I use inner covers on all my nucs, more reasons to use them than not use them, nucs usually need feeding at some point so put a hole in the center of the inner cover for a feeder jar and enclose it with another empty nuc box. Like someone else said, it keeps the frames from sticking to the outer cover because if you just use the outer cover you don't get the proper bee space above the frames, an inner cover has a rim on both sides to get the right bee space. John


----------



## BEES4U (Oct 10, 2007)

You might consider a simple flat cover that's the same size as your nuc made out of 15/16" OSB, 3/4' pine or plywood.
Good luck,


----------



## kilocharlie (Dec 27, 2010)

A few neat nuc box ideas - one is to make up a 6-frame nuc. You can put 3 hinged frames for cut-out comb in it, and its a great size for a queen cell starter if you add a large vent screen.
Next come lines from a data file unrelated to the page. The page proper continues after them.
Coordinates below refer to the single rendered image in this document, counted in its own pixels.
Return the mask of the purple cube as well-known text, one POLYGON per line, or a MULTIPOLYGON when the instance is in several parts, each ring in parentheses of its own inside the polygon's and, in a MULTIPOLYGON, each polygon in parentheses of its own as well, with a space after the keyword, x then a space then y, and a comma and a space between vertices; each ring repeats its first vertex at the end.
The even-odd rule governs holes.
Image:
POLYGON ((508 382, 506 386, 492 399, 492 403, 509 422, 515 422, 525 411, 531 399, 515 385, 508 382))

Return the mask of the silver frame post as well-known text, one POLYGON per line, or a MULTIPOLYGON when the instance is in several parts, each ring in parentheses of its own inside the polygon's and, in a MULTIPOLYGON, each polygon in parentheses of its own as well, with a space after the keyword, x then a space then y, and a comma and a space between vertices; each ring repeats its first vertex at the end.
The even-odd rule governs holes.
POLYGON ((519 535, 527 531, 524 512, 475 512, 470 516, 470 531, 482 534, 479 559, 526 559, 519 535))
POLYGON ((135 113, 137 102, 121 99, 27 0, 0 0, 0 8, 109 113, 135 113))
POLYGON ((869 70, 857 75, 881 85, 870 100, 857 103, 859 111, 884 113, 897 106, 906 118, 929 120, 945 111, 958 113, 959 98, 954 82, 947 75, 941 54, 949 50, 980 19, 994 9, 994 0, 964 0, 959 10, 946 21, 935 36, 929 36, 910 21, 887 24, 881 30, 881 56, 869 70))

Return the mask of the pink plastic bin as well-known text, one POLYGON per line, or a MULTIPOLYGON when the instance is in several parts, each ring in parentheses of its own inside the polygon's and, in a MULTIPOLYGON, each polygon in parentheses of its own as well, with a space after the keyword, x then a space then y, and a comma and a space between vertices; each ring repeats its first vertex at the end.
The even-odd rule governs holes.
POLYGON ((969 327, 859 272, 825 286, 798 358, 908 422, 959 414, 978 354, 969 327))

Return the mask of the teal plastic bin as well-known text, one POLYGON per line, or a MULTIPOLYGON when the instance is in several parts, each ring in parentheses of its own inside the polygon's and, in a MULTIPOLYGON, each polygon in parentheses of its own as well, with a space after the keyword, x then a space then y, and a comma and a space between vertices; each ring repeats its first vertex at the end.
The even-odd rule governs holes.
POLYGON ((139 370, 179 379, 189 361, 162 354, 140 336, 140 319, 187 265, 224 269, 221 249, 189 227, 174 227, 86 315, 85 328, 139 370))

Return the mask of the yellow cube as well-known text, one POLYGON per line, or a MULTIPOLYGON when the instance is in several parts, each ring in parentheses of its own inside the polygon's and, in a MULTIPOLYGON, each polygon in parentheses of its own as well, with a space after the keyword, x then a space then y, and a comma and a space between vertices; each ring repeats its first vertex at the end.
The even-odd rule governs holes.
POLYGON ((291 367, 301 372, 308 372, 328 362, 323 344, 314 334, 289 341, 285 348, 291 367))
Another neat thing is a nuc-to-10-frame introduction board - just a piece of ply the size of a full box (outside dimension) with a nuc-sized (inside dimension) hole cut out. Big box on bottom, nuc on top. It works for newspaper combination as well, and you could make them for 4- , 5- , or 6-frame nuc sizes.
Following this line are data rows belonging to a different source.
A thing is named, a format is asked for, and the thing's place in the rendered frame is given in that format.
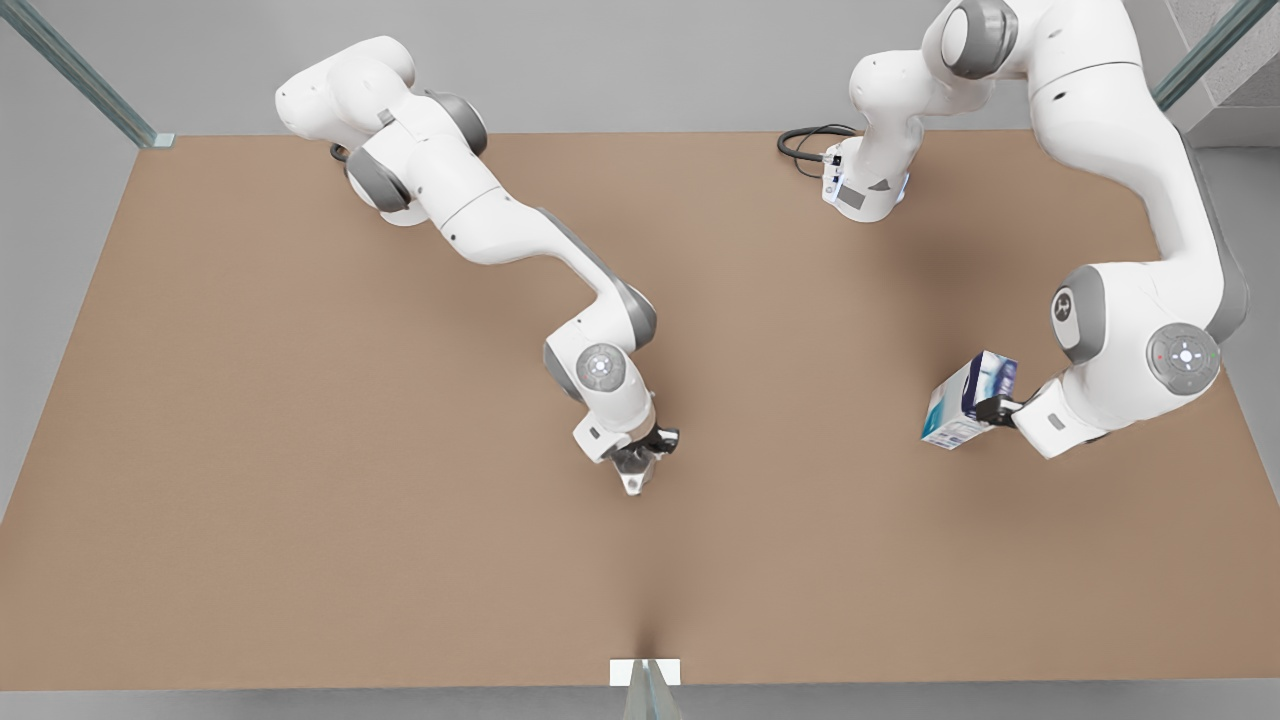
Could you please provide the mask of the silver frame post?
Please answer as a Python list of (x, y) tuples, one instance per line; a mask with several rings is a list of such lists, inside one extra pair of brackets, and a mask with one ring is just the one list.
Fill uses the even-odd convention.
[(609, 661), (609, 685), (627, 688), (622, 720), (684, 720), (671, 692), (681, 684), (678, 659)]
[(0, 0), (5, 20), (138, 149), (170, 149), (173, 133), (160, 133), (137, 113), (37, 12), (28, 0)]
[(1152, 88), (1161, 111), (1169, 111), (1280, 0), (1235, 0), (1172, 69)]

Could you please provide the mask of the white and blue carton box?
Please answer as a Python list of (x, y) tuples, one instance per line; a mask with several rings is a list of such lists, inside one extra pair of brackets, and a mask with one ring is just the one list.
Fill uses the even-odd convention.
[(977, 420), (977, 405), (1011, 396), (1016, 374), (1016, 360), (991, 351), (975, 355), (931, 393), (920, 439), (951, 450), (989, 430)]
A bottom board screwed onto the box, and a top nailed in place is great for catching swarms. 

Bees can be started with as few as 3 frames in a 6-frame with a 2-gallon Mann-Lake frame feeder, 4 frames with a hive dummy frame, moved up to 5 frames with a single frame feeder, moved up to 6 full frames, then moved into a 10-frame box with 7 frames and the 2-gallon feeder, and eventually taken on up to 10 frames. That 6-frame nuc is really an excellent box! It can also be divided into a double 3-frame mating nuc, too!

As far as tops, make both types. Nail-on commercial top for moving, inner cover and telescoping top for increase on a flow, maybe even a ventilated screen top for moving in the heat. Sooner or later, you'll be glad you had all of them, and any could be used in certain pinch-situations.


----------



## camero7 (Sep 21, 2009)

I use landscape cloth for my inner covers on many of my nucs. Good with feeding rims to keep the bees off me when i lift the lid. It also breathes so moisture can escape with a top vent.


----------



## kilocharlie (Dec 27, 2010)

Camero7 - have you ever moved bees with burlap tops? Does it work? Anyone else tried it?


----------



## camero7 (Sep 21, 2009)

Never tried it. I use migratory tops on all my hives.


----------



## Mr.Beeman (May 19, 2012)

A nuc is simply a small hive. Stands to reason that it should be the same as a typical hive.
I have seen some beekeepers run all nucs for their hive. Always wondered why the wind doesn't blow them over when they get six to seven supers tall.


----------



## jdmidwest (Jul 9, 2012)

I was planning on using the nucs for a swarm catcher or just to make a split. The first one was made with a migratory cover design. Thanks for illustrating what the inner cover is actually for, keeping the bees from waxing the lid to the frames.


----------



## mmmooretx (Jun 4, 2012)

If you build a FBM (Fat Bee Man) top feeder you do not need an inner cover as the bees do not get up there. I have built 4 of the plywood NUCS from the build it yourself section on the home page, but if I was going to do a bunch of them I would do SBB deeps with med. supers (I do like how Brushy Mountain does theirs). I use FBM style feeders on the top of all my 10 frame Langs., but put the screened inner covers on them to minimize the robbing, this will work in NUCs too.


----------



## Adam Foster Collins (Nov 4, 2009)

I'm creating divider boards so that I can make nucs within regular deep supers. I have been experimenting with a divided entrance/bottom board to accommodate this.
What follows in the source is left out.